GENEBRA - Especialistas em gripe aconselharam a Organização Mundial da Saúde (OMS) a fornecer dados sobre o perigo que representa o vírus H1N1 na próxima atualização do alerta de pandemia. A diretora-geral da organização, Margaret Chan, manteve uma teleconferência de uma hora com importantes cientistas internacionais para discutir os últimos desdobramentos da epidemia que infectou cerca de 22 mil pessoas.
Aparentemente, os especialistas apoiaram um plano apresentado por alguns dos 193 países-membros da OMS, que prevê a inclusão de uma avaliação de severidade nas próximas revisões do nível de alerta. Governos temem que a declaração de uma pandemia, sem que o perigo real da doença seja avaliado, pode desencadear pânico e provocar medidas custosas e desnecessárias.

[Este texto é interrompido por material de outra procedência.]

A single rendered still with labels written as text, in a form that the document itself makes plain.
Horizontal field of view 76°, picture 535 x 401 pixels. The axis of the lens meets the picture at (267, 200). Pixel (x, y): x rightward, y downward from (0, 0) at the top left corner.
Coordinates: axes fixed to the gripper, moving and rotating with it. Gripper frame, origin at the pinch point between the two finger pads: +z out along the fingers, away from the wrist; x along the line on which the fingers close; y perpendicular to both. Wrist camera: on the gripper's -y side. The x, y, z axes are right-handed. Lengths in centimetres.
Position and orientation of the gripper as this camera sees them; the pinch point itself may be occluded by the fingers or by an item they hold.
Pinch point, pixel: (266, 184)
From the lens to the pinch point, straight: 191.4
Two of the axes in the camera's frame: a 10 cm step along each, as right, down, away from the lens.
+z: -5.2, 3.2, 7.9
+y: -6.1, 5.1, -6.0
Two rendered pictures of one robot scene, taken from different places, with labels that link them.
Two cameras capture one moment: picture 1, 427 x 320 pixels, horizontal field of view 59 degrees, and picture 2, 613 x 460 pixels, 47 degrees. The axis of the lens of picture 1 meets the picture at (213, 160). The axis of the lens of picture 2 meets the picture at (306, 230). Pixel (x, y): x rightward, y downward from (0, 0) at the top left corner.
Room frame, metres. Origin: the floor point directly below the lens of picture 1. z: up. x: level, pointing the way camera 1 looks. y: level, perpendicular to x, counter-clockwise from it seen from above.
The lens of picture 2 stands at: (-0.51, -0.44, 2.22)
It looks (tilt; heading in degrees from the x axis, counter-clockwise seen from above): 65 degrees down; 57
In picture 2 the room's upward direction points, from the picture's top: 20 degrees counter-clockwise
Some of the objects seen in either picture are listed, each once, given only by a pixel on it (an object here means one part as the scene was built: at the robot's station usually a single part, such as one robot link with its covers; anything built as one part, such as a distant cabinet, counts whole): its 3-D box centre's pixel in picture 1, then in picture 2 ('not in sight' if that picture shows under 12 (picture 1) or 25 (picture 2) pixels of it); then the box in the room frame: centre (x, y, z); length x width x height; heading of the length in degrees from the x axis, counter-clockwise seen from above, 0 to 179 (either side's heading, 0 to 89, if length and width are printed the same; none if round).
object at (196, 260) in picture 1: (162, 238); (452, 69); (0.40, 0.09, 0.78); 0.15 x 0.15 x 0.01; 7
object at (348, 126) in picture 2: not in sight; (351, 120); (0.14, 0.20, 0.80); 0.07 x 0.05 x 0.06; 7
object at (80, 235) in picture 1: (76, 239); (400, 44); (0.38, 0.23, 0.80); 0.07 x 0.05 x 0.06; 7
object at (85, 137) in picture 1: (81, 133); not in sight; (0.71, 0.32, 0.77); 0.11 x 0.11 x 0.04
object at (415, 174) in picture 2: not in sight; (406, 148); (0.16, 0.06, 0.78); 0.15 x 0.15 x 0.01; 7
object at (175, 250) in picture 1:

Até agora, a agência usa apenas a dispersão geográfica do vírus como indicador da fase de alerta de pandemia. Chan já havia consultado o mesmo grupo de cientistas duas vezes, antes de elevar o nível de alerta no mês passado.
A doença, hoje, atinge 69 países. A OMS diz que Reino Unido, Espanha, Japão, Chile e Austrália aproximam-se de um estágio no qual a doença passa a se transmitir rapidamente de pessoa para pessoa dentro do país, e não por meio de viajantes vindos de áreas contaminadas.